Across the Open Bridges, Israel permitted tens of thousands of Arabs from Kuwait, Saudi Arabia, and other Arab lands to come from Jordan, to take their sick to Hadassah and other hospitals, to visit relatives and travel freely about the Jewish state.

These were pieces of the peace. But “a just and lasting peace” was still a dream. The Arabs kept repeating, No recognition, no negotiation, no peace.

In November 1969, Amnon, now eighteen, began his three-year army service.

Raquela balanced her life with work and the family. The U.S. government renewed its grant to the research team. They were to continue the study of all infants and pregnant women in Jerusalem, recognized more and more as the ideal city for the controlled study of pregnancy, its diseases and cures. The team under Dr. Davies and Raquela published its first scientific paper, “The Jerusalem Perinatal Study,” in the
Israel Journal of Medical Sciences
.

In the summer of 1971 Raquela filled the house with Papa's lilies. Jenny, Moshe's firstborn, was marrying Yaakov Navot, a dark-haired young man with luminous dark eyes, the oldest son of nine children born in Morocco.

Only Papa was missing.

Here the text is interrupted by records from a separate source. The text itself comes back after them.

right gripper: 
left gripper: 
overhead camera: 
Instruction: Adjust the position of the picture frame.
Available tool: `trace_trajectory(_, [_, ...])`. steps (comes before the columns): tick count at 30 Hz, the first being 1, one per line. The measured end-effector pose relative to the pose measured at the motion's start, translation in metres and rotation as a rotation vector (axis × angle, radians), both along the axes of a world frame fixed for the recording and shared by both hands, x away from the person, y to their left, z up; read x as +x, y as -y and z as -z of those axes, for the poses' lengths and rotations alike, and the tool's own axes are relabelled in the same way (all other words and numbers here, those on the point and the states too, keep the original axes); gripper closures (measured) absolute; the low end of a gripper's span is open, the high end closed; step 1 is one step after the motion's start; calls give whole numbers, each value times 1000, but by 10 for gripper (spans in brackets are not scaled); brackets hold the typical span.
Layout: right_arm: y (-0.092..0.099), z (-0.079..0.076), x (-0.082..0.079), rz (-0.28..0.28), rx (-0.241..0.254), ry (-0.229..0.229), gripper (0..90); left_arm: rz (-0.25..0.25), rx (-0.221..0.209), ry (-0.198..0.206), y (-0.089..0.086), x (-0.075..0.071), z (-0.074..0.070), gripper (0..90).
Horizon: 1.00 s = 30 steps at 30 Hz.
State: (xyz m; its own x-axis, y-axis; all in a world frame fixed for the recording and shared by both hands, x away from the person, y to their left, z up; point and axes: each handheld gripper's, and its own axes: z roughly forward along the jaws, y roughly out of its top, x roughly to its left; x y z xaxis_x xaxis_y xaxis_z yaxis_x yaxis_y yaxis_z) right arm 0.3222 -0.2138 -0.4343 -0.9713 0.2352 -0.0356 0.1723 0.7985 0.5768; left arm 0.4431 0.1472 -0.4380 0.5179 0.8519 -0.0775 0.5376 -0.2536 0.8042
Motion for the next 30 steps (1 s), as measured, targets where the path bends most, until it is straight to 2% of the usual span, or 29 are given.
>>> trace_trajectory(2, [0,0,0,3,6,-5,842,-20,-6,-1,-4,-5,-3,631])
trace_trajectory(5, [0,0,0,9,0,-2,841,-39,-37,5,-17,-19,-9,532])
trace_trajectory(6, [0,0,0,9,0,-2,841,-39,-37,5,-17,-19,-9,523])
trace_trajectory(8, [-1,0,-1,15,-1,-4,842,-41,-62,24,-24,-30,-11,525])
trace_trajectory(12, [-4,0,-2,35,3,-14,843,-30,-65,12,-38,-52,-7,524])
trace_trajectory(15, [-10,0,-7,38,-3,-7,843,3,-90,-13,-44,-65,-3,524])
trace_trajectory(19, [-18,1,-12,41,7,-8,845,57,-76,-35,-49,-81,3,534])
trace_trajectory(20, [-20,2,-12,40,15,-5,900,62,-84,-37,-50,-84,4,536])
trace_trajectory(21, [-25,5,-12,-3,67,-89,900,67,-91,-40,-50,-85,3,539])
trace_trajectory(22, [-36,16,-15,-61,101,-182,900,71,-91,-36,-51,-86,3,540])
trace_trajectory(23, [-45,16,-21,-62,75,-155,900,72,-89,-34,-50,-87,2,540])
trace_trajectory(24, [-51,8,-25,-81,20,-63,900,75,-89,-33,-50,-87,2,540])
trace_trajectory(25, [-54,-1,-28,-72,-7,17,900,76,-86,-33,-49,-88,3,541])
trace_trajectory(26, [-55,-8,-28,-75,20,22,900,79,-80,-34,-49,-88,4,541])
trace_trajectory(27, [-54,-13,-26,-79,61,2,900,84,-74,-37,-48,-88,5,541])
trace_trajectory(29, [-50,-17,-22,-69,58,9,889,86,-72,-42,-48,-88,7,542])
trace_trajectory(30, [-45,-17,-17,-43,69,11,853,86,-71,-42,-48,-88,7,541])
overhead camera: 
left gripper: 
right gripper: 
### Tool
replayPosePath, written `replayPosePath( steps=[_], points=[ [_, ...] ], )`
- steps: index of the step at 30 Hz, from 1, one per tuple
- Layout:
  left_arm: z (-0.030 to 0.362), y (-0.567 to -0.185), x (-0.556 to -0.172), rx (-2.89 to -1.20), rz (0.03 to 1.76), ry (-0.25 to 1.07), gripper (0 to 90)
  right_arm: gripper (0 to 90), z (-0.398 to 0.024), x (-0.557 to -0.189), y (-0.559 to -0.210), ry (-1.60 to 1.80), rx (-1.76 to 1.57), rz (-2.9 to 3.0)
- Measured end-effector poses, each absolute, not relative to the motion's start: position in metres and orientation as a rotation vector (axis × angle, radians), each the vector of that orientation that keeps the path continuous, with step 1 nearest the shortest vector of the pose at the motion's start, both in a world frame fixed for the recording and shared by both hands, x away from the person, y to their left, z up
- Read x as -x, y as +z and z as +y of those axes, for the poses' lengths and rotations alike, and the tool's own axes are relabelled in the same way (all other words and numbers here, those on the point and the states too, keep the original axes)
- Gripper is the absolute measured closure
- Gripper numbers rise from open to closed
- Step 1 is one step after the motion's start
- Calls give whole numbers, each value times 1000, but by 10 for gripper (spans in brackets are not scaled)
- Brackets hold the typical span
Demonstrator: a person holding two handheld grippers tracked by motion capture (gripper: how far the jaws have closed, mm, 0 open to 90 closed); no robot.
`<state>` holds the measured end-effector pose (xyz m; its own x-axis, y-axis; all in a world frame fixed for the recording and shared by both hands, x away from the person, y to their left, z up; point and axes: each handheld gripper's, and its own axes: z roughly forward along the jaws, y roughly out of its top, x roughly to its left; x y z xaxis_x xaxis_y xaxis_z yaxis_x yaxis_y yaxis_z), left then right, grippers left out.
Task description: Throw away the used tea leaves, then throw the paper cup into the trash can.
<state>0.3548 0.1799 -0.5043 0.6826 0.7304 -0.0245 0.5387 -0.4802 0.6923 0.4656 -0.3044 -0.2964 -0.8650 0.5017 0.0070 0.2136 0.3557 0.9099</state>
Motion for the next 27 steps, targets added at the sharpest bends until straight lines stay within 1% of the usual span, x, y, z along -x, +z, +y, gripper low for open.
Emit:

Papa—strong, loving, Papa, who had been father to Amnon and Rafi after Arik's death, who had planted the trees under which the ceremony was now held—was dead.

As a wedding present to the young couple, Moshe and Raquela sent them to England, where Yaakov enrolled in the London School of Economics while Jenny worked in the Israeli embassy.

Soon after the wedding, Raquela and Moshe took Rafi with them to Duke University, in Durham, North Carolina, where Moshe taught medical education. While Rafi attended public school, Raquela, free of responsibilities for the first time in years, relaxed in the social life of academe and took trips with Moshe and Rafi into the gently rolling countryside.

In February 1972, Raquela returned to her work in Jerusalem, rested and happy, but Moshe was restless. The Kupat Holim (the Sick Fund of the Histadrut Labor Federation) had come to him, as professor of medical education, and asked him to work out a program for a community-oriented medical school.

There were now three medical schools in Israel—in Jerusalem, Tel Aviv, and Haifa. Sitting in his study at home one evening, Moshe listed on a long yellow pad the things he felt were wrong in all three medical schools, including his own, in Jerusalem.

Intrigued by his list, he then set down what he would do if he could start all over again. It was he who had molded the first medical school in Israel in 1951.

Long past midnight, Raquela entered the den. She put her hand on his shoulder. “Coming to bed, Moshe?”

His face was flushed with excitement. “Look at this.” He handed her the pad.

Raquela studied his notes. “Moshe, this material is fantastic! This whole idea of yours—it's the human side of medicine, not only the scientific. You've got to fight to promote it. It could revolutionize medicine.”

“That's it exactly. I want to see medical education and medical care combined. You have to work with both hands. I'd like to see medical students go out into the community the very day they start medical school. I want every student involved with patients—with human beings—in their homes, where they live. All that our students see now is the bed in the hospital. But ninety percent of medicine happens
outside
the hospital. In homes. In places like your mother-and-child-care centers. These are never seen by students. I can see this happening on a regional basis; the best place might be the Negev frontier in that young university in Beersheba, the University of the Negev.”

Moshe organized his recommendations into a position paper. The Kupat Holim and the University of the Negev, enthusiastic about the proposal, submitted his paper to the National Council of Higher Education for approval.